The Centre of Indian Culture
I
THE QUESTION WHICH I intend to discuss in the present paper is, what should be the ideal of education in India. Instead of holding my listeners' minds in suspense till the very end, let me briefly give the answer in the beginning before entering into a detailed discussion. On each race is the duty laid to keep alight its own lamp of mind as its part in the illumination of the world. To break the lamp of any people is to deprive it of its rightful place in the world festival. He who has no light is unfortunate enough, but utterly miserable is he who, having it, has been deprived of it, or has forgotten all about it.
India has proved that it has its own mind, which has deeply thought and felt and tried to solve according to its light the problems of existence. The education of India is to enable this mind of India to find out truth, to make this truth its own wherever found and to give expression to it in such a manner as only it can do.

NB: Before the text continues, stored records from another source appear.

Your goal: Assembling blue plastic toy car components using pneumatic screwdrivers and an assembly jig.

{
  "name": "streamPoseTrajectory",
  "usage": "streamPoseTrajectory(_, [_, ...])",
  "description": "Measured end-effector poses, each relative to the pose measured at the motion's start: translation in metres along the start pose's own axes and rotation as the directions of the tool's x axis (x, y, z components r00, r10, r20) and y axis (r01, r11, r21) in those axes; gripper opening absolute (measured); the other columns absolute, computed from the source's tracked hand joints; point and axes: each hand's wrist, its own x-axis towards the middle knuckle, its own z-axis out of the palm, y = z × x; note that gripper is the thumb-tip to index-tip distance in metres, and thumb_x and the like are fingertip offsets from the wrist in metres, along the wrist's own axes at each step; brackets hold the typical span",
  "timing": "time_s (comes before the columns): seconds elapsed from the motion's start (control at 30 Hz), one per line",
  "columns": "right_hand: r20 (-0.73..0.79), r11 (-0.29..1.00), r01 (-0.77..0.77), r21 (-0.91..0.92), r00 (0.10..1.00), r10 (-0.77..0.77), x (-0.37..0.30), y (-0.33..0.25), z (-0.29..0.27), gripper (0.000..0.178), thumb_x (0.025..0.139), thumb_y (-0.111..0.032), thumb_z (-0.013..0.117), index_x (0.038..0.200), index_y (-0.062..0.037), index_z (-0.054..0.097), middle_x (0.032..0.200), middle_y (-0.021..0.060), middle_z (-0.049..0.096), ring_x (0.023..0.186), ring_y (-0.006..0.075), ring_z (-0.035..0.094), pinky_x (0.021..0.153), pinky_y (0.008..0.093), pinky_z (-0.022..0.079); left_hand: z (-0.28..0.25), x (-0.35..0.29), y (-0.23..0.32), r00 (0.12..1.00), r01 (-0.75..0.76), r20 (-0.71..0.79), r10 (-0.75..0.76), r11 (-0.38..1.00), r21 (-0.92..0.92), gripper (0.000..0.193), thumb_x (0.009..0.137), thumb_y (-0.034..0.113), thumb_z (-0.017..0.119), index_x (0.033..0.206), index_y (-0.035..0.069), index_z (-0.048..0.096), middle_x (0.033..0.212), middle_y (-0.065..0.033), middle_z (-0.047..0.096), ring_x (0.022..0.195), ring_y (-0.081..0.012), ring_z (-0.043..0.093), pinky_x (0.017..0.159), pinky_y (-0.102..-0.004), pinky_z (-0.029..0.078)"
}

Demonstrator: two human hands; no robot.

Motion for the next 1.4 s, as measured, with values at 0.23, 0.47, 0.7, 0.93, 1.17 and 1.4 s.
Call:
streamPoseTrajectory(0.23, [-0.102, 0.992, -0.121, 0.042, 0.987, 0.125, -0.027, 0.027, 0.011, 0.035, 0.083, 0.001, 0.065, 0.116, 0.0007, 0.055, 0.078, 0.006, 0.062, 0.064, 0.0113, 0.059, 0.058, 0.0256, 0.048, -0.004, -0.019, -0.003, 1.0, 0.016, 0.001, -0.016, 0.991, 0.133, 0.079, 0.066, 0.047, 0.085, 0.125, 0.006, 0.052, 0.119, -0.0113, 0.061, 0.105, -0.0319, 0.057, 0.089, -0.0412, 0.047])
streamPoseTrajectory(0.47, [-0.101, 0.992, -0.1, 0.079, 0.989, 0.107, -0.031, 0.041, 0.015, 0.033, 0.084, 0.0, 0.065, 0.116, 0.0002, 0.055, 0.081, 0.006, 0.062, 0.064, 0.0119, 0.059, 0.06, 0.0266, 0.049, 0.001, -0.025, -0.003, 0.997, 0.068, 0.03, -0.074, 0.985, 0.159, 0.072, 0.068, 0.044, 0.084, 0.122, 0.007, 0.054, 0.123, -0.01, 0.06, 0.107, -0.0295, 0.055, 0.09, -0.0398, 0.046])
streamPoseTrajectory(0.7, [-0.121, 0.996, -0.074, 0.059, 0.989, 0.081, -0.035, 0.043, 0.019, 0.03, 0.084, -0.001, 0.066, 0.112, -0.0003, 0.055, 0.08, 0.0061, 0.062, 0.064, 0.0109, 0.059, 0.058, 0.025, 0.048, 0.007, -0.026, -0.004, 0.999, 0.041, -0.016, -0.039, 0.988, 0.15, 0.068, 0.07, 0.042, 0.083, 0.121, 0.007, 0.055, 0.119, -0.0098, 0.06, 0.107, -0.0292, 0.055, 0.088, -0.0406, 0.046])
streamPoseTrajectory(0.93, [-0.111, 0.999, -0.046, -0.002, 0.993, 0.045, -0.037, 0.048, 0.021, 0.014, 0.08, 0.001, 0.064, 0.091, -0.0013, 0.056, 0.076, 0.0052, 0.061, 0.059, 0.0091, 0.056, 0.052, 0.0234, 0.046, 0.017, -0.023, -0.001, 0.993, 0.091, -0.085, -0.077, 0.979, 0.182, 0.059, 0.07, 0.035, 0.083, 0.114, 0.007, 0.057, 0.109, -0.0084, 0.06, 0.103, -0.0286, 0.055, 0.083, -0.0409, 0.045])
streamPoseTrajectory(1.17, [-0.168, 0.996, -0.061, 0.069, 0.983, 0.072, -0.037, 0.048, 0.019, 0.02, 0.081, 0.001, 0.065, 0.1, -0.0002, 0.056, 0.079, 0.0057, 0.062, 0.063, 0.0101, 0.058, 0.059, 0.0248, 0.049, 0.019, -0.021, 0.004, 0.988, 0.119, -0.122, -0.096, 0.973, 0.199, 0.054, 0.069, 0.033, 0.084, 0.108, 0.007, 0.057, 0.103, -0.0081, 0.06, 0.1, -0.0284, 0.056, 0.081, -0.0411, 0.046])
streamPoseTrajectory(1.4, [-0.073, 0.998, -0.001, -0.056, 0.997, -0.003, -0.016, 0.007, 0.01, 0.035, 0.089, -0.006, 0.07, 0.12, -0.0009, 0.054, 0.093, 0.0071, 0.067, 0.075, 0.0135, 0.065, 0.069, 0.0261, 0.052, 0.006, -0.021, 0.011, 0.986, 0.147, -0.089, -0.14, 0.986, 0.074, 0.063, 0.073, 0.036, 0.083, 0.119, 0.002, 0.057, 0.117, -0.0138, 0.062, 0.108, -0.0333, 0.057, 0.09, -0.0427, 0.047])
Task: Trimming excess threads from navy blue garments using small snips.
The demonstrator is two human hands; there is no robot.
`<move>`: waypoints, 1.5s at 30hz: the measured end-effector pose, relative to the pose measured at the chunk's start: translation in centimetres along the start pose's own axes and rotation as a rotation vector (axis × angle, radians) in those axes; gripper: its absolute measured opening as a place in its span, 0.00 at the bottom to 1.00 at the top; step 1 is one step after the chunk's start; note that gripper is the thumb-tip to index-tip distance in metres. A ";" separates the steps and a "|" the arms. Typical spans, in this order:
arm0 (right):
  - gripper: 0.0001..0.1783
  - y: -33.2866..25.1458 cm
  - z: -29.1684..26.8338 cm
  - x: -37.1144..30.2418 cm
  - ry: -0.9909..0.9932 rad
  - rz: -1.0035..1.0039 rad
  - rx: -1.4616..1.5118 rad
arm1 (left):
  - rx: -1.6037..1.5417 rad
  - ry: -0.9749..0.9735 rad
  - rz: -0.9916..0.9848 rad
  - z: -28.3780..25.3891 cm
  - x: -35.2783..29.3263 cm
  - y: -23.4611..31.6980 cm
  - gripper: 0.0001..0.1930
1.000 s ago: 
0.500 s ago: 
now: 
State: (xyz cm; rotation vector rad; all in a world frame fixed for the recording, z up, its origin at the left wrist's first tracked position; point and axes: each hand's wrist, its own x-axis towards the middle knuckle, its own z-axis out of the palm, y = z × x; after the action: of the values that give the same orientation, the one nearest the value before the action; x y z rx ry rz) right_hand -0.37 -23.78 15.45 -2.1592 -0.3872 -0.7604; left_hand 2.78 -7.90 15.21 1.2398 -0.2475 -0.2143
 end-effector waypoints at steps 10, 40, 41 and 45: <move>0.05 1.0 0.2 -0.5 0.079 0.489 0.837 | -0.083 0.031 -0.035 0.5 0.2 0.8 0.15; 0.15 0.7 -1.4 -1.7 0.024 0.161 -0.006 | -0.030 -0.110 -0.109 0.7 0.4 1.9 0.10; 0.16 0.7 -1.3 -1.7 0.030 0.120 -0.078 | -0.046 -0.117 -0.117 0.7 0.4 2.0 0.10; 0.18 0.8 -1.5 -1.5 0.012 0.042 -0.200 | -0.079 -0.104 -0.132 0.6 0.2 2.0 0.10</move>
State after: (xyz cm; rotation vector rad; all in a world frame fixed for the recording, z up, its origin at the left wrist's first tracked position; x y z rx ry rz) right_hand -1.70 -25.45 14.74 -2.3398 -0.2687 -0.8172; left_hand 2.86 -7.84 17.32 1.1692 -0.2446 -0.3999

In order to carry this out, first of all the mind of India has to be concentrated and made conscious of itself and then only can it accept education from its teachers in a right spirit, judge it by its own standard and make use of it by its own creative power. The fingers must be joined together to take, as well as to give. So when we can bring the scattered minds of India into co-ordinated activity, they will then become receptive as well as creative - and the waters of life will case to slip through the gaps, to make sodden the ground beneath.
The next point is that, in education, the most important factor must be the inspiring atmosphere of creative activity. And therefore the primary function of our University should be the constructive work of knowledge. Men should be brought together and full scope given to them for their work of intellectual exploration and creation; and the teaching should be like the overflow water of this spring of culture, spontaneous and inevitable. Education can only become natural and wholesome when it is the direct fruit of a living and growing knowledge.
The last point is that our education should be in full touch with our complete life, economical, intellectual aesthetic, social and spiritual; and our educational institutions should be in the very heart of our society, connected with it by the living bonds of varied co-operations. For true education is to realize at every step how our training and knowledge have organic connection with our surroundings.